South Africa’s President Cyril Ramaphosa said mining has a crucial role to play in building the country’s economy.
Ramaphosa urged the Mining Indaba 2024 to prioritise deliberations on how to breathe new life into mining, to strengthen mining value chains, and to enhance beneficiation.
“For nearly 150 years, mining has been a pillar of the South African economy. It currently contributes roughly 7.5 percent towards GDP and accounts for some 60 percent of South African exports by value.
“Working with industry and labour, the democratic government has been able to effect wide-ranging and sustainable transformation of the sector over the past three decades,” said Ramaphosa, adding that his government is willing to collaborate with the private sector, amid headwinds in the mining sector.
“As government we are alive to the reality that without bold, transformative reforms to the logistics sector, mining cannot flourish. We are working hard, in partnership with industry, to ensure this roadmap is implemented without delay.
“Finally, we committed in 2023 to improve the regulatory environment by developing and putting in place a new cadastral system to assist in the operation of a modern mining rights administration system,” said Ramaphosa.
He said his government is committed to work towards overcoming the challenges the mining industry faces, indicating that his government is aware of the strong headwinds the industry faces and persistent challenges impeding mining performance.
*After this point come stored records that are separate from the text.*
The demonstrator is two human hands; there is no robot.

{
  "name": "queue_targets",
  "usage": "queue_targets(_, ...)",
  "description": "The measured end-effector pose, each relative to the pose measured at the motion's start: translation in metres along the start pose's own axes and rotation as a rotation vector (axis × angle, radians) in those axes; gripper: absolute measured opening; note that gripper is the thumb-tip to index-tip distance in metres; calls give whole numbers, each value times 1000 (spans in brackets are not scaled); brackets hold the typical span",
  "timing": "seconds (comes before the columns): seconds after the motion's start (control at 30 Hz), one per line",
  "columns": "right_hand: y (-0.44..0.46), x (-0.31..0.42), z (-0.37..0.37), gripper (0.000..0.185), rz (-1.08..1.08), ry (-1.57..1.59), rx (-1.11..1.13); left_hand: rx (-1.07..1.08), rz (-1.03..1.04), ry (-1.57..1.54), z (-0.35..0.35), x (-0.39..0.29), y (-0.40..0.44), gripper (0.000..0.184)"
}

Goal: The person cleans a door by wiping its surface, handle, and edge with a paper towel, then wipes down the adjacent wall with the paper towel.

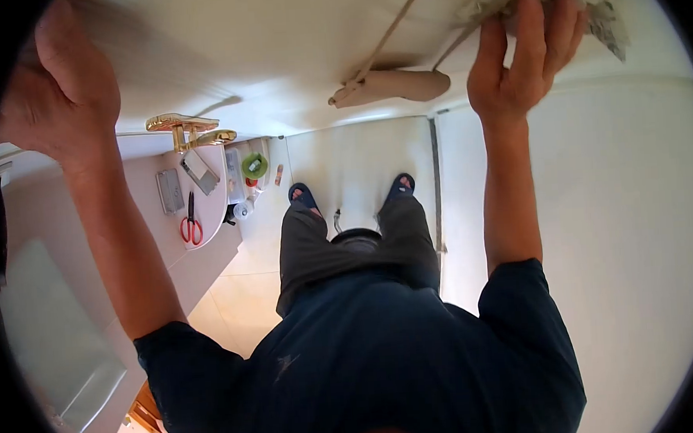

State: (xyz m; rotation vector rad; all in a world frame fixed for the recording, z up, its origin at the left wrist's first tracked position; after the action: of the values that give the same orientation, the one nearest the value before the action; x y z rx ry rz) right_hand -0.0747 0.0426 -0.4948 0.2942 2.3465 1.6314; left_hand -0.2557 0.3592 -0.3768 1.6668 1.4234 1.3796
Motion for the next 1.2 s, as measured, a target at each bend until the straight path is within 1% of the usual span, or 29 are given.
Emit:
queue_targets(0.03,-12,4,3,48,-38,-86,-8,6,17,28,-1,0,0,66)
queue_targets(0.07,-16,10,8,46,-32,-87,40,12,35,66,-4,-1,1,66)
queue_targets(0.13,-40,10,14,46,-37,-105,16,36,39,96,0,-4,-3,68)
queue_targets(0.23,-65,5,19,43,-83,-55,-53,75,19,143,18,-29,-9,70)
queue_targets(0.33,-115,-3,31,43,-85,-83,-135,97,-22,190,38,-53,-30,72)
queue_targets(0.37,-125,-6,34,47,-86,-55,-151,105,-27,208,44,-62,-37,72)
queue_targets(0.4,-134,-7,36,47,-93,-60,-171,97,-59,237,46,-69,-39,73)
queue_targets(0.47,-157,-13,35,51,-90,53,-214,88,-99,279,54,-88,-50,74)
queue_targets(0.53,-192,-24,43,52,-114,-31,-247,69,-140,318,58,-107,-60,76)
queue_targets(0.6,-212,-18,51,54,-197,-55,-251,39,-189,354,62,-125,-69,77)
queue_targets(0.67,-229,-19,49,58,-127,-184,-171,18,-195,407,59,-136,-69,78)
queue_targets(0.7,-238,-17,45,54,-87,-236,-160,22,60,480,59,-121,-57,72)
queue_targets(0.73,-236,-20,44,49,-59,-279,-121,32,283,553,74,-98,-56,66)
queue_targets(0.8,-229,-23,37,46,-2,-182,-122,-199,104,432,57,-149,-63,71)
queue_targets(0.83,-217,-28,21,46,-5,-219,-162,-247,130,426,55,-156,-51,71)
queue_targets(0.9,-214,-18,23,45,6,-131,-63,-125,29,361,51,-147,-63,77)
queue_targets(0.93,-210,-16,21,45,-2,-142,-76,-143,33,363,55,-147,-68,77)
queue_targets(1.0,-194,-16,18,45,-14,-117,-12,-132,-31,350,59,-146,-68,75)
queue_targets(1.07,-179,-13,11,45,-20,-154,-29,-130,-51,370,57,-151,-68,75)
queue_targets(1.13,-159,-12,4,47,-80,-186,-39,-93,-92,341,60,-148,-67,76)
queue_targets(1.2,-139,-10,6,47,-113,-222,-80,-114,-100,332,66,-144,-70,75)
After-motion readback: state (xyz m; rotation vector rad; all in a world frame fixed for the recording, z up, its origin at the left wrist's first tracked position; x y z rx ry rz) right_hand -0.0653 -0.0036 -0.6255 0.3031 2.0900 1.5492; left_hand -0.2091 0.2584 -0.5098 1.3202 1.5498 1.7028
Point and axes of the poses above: each hand's wrist, its own y-axis towards the middle knuckle, its own z-axis out of the palm, x = y × z, the point moved 9 cm from there along y, towards the middle knuckle, and after that the axes turned 5 degrees about x, right-handed, at the moved point
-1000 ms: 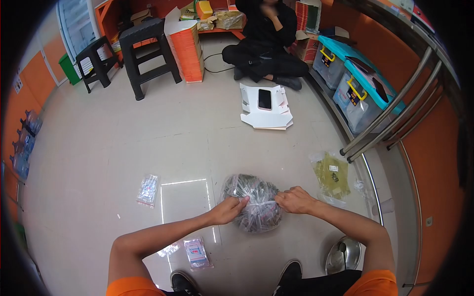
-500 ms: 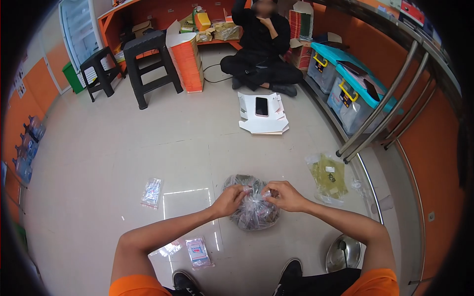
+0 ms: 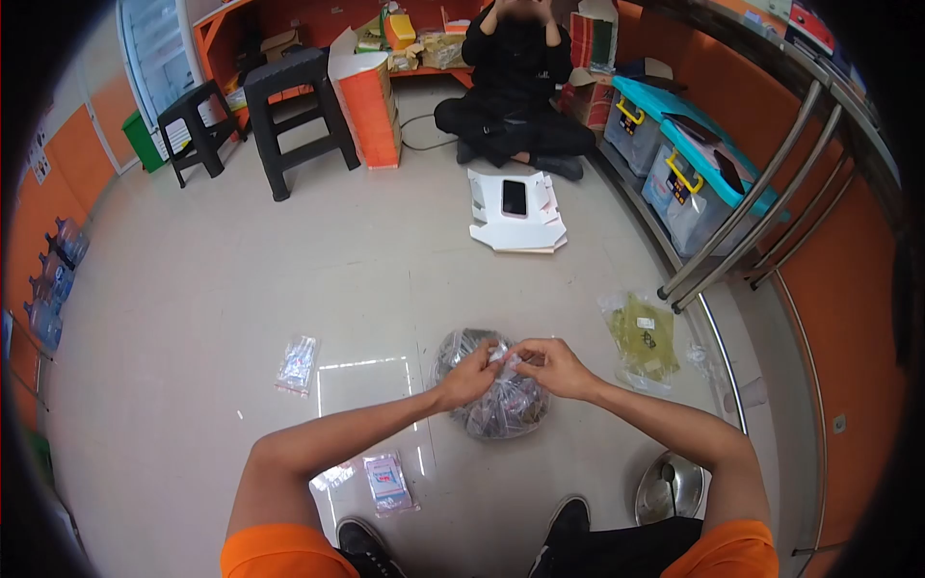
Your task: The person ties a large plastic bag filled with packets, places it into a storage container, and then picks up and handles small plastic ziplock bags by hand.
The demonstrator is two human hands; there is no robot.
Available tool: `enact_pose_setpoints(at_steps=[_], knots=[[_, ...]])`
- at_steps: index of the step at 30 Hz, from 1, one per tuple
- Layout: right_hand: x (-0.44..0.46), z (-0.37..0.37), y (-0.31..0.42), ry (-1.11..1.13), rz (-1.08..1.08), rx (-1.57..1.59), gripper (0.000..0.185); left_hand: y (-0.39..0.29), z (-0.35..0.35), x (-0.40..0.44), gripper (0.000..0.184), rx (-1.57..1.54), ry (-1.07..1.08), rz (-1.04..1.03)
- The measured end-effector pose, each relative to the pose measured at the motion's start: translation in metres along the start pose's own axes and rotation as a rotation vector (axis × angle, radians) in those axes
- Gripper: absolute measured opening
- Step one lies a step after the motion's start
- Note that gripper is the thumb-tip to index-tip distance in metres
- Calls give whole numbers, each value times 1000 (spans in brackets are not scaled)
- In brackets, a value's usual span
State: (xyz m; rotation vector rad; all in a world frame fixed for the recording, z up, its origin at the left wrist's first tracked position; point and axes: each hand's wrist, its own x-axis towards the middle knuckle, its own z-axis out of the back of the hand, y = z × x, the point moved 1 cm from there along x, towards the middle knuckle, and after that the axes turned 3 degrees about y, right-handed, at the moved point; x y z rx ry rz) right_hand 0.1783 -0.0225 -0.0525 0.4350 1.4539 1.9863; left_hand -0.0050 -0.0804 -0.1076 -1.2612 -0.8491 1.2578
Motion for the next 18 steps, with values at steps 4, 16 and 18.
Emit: enact_pose_setpoints(at_steps=[4,16,18], knots=[[1,-7,4,13,-73,60,21,12,-2,-1,60,121,163,-249],[18,19,7,-3,-29,-130,27,-5,14,4,54,135,335,-13],[14,15,1,47,-2,-275,30,-6,11,0,56,50,284,-74]])
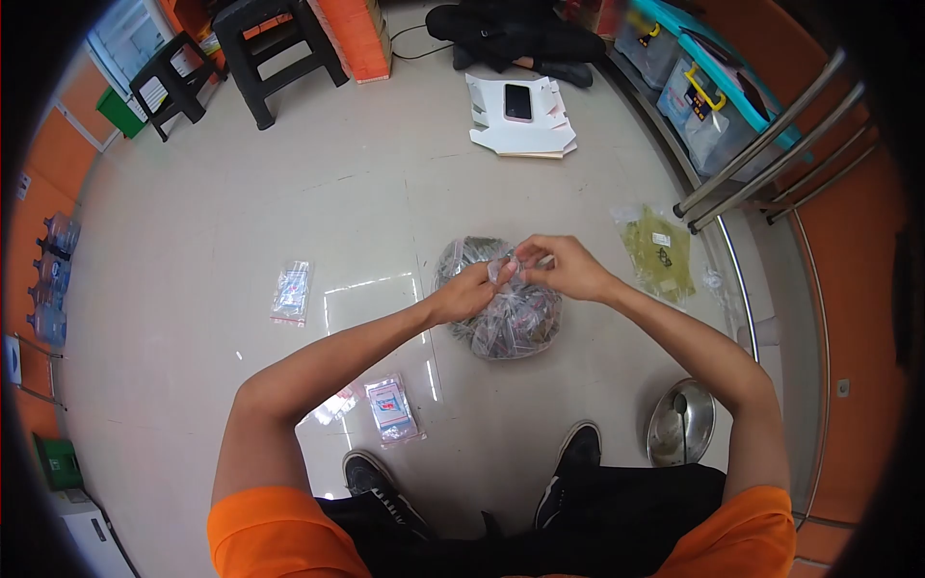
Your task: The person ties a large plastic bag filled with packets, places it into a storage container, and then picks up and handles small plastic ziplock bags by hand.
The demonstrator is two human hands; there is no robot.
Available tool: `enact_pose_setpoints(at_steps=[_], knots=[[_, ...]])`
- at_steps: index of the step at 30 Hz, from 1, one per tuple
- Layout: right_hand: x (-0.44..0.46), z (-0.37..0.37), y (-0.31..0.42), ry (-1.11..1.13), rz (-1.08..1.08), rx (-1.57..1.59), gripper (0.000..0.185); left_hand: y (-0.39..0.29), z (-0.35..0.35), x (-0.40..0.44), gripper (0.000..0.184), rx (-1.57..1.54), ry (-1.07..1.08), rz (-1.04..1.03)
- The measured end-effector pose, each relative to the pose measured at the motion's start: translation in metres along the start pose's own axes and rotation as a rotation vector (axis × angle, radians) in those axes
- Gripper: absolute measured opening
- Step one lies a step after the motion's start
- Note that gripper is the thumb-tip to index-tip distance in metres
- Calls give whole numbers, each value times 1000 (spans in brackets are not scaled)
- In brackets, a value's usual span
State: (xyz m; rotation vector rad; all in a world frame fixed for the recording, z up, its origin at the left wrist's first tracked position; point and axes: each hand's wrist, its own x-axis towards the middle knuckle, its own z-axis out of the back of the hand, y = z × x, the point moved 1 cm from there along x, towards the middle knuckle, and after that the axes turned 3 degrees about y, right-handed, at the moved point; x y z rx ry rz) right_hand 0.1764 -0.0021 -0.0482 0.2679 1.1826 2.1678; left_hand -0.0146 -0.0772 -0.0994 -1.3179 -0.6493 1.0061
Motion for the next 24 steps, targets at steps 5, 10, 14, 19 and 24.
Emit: enact_pose_setpoints(at_steps=[5,10,14,19,24], knots=[[4,-17,0,-38,-6,85,30,6,-6,-1,53,-60,-201,-82],[18,-13,18,-135,-74,-73,16,16,-5,7,47,-350,-229,147],[14,-26,29,-255,-28,-32,12,21,-6,12,32,-617,-285,218],[0,-41,36,-38,271,-138,11,19,6,11,21,-644,-144,229],[2,-42,27,25,283,-198,13,16,5,7,26,-498,-200,271]])
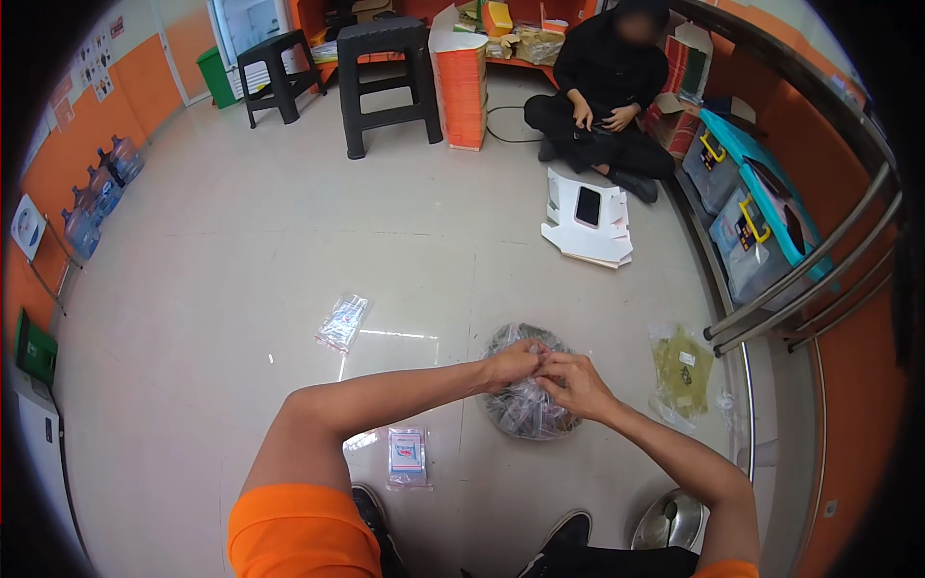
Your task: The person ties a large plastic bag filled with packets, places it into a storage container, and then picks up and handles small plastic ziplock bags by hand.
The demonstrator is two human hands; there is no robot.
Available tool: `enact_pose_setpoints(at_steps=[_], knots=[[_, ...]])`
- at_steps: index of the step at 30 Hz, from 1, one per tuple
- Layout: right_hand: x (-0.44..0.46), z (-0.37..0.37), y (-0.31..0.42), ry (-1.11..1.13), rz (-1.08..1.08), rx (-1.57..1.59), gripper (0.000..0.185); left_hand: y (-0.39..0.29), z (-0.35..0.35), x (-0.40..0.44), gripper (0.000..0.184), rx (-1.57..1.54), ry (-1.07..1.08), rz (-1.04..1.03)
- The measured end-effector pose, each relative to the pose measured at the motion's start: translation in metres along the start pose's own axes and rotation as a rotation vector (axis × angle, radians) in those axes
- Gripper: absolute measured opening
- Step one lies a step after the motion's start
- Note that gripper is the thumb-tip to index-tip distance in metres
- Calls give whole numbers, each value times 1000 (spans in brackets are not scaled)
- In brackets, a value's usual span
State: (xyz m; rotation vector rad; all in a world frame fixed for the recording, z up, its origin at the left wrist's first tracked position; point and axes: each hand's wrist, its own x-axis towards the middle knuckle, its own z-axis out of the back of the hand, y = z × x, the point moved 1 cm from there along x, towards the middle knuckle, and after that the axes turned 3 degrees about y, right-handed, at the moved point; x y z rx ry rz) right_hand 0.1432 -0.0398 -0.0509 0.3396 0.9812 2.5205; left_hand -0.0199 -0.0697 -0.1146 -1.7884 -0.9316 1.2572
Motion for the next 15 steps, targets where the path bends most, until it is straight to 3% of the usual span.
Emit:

“Globally, commodity price volatility, high energy prices, geopolitical tensions and a global cost of living crisis are playing a significant role in dampening the business operating environment.
“Domestically, the energy crisis and port and rail bottlenecks are putting serious pressure on miners’ operational costs. Illicit mining, cable theft and infrastructure vandalism place a further strain on mining output and returns,“ said the President.
Ramaphosa said through the Electricity Action Plan, the government has taken several critical measures to improve the performance of existing generation fleets and to add new electricity capacity.
“The Department of Mineral Resources and Energy has secured 1 384 MW of new generation capacity that is currently in construction or already in operation.
“The Department has released requests for proposals for the procurement of 5 000 MW of renewable energy under Bid Window 7, 2 000 MW of gas-to-power and 615 MW of battery storage,“ he said.